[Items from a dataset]
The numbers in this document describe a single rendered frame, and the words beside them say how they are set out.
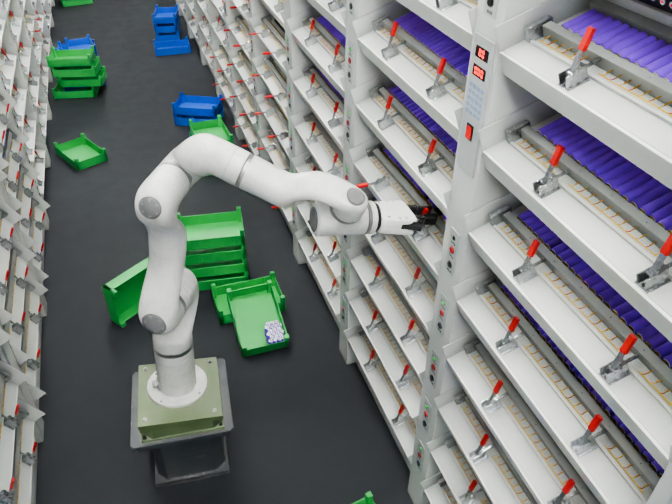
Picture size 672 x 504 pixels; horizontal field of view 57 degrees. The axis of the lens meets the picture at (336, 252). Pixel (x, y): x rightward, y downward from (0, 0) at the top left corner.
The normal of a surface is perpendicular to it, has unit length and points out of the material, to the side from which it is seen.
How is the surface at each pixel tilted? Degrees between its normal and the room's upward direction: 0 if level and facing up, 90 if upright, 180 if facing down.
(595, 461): 20
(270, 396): 0
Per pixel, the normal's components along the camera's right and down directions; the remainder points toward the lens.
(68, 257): 0.01, -0.79
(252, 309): 0.11, -0.58
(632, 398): -0.32, -0.68

- Your task
Output each record verbatim, but skip anything that is a picture.

- Written solution
The numbers in this document describe a single rendered frame, and the words beside them say how they are set out.
Picture size 672 x 504 pixels; horizontal field of view 57 degrees. The axis of the lens meets the picture at (336, 252). Pixel (x, y): x rightward, y downward from (0, 0) at the top left corner.
The normal of a surface is perpendicular to it, has unit length and points out of the material, to the side from which it is seen.
How is the surface at each pixel tilted? Degrees between its normal and the room's upward direction: 0 if level and facing up, 90 if upright, 180 if facing down.
(595, 461): 20
(270, 396): 0
Per pixel, the normal's components along the camera's right and down directions; the remainder points toward the lens.
(68, 257): 0.01, -0.79
(252, 309): 0.11, -0.58
(632, 398): -0.32, -0.68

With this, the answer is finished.